Weekly meetings from dev mgt looked at these reports and decided between those that needed fixing before launch and those deemed post.... eventually leading to fixing only the crucial ones as time ran out. Mind, senior mgt was always kept up to date and any talk of delay was because a "crucial feature" could not be completed in time.
There never was talk of "removing a feature" as senior mgt already approved the project as a whole. Video games work with different rules, of course.
Side note and for those interested only.
IT was seen as a black box by everyone outside it. Requests went in and weeks/months later something came out.
In reality, IT projects were tightly controlled, prioritized and human resources assigned as follows:
1.- Government mandated <=== ie: change in payroll tax/deductions
2.- Corporate Imperatives <=== ie: New services
3.- Must have <============ ie: internal IT projects.
4.- Production Maintenance <== ie: your normal every day support. (ie: keep those servers up!)
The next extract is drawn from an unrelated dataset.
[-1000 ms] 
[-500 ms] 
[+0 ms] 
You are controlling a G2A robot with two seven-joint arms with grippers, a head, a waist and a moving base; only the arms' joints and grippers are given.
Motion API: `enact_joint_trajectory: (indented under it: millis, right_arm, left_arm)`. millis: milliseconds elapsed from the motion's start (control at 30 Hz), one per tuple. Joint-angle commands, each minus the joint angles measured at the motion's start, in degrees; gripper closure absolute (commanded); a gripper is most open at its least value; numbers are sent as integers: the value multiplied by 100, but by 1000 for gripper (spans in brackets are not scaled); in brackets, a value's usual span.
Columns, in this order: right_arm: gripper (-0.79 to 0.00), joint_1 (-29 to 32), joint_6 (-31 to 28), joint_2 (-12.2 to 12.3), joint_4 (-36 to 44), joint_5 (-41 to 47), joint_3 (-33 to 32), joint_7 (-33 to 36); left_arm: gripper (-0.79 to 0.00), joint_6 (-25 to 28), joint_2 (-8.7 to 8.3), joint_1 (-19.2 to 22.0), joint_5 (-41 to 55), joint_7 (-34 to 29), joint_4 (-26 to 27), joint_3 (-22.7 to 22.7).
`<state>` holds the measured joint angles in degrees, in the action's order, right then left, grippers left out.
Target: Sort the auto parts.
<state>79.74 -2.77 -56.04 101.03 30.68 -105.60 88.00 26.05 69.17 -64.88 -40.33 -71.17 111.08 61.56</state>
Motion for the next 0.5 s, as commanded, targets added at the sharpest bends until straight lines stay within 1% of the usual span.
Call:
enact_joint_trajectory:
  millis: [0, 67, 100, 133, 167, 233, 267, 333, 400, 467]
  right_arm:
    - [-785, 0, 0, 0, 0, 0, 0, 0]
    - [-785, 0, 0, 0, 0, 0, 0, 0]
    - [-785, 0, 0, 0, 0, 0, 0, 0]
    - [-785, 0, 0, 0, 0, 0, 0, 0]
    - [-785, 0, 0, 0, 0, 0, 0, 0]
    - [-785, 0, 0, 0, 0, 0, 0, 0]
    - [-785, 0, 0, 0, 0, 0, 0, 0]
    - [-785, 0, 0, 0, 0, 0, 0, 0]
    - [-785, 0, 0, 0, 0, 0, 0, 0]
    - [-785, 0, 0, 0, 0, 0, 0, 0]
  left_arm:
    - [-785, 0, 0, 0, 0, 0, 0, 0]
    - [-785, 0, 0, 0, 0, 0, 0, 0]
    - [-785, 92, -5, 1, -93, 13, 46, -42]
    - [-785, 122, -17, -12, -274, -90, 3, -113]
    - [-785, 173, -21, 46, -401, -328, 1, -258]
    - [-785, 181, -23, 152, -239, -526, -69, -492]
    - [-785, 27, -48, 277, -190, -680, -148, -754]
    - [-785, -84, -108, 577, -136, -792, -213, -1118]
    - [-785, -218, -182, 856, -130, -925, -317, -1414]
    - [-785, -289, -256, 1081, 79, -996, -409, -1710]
5.- Departmental requests <=== ie: new forms, new reports, change in a search criteria options... etc.
IT uses yearly man hours (ie: n workers x 8hrs/day x 241 days/year) available to it = total yearly staff $costs$. Each project was assigned the estimated man hours then subtracted from the whole and trickled down the priority list. It did not include approved overtime. Freed resources from a completed project would be re-assigned according to the priority list.
Item 5 saw the light of day if resources from 1-4 got freed somehow and non IT staff could never understand why it took six months to get a simple "add a date/time stamp" on this form.